• _PROMPT_:
Go through the data and say how many lines include the string "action"; return only the figure.

• _DATASET CONTENT_:

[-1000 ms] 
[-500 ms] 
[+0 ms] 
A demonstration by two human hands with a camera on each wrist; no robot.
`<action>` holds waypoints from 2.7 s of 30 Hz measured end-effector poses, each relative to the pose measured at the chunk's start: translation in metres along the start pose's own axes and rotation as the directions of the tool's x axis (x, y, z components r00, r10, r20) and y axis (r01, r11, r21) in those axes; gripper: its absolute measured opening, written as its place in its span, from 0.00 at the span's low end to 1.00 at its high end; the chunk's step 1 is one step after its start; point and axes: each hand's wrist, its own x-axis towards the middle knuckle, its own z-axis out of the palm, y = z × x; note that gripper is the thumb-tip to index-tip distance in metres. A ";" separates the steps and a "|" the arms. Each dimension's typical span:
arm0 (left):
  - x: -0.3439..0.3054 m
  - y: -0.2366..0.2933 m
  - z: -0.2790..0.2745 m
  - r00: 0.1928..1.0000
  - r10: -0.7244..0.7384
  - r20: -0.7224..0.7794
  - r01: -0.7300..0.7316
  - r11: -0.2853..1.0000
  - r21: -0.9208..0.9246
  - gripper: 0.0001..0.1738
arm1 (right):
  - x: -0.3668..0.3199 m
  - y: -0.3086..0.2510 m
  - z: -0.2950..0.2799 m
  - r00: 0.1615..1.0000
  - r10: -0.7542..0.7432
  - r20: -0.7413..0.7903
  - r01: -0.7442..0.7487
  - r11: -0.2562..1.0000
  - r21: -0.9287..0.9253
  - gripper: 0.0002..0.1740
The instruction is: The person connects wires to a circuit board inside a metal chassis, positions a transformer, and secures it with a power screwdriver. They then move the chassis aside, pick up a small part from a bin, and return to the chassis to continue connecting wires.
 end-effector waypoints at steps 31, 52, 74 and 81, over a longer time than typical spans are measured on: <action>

• _ANSWER TO THIS PROBLEM_:
2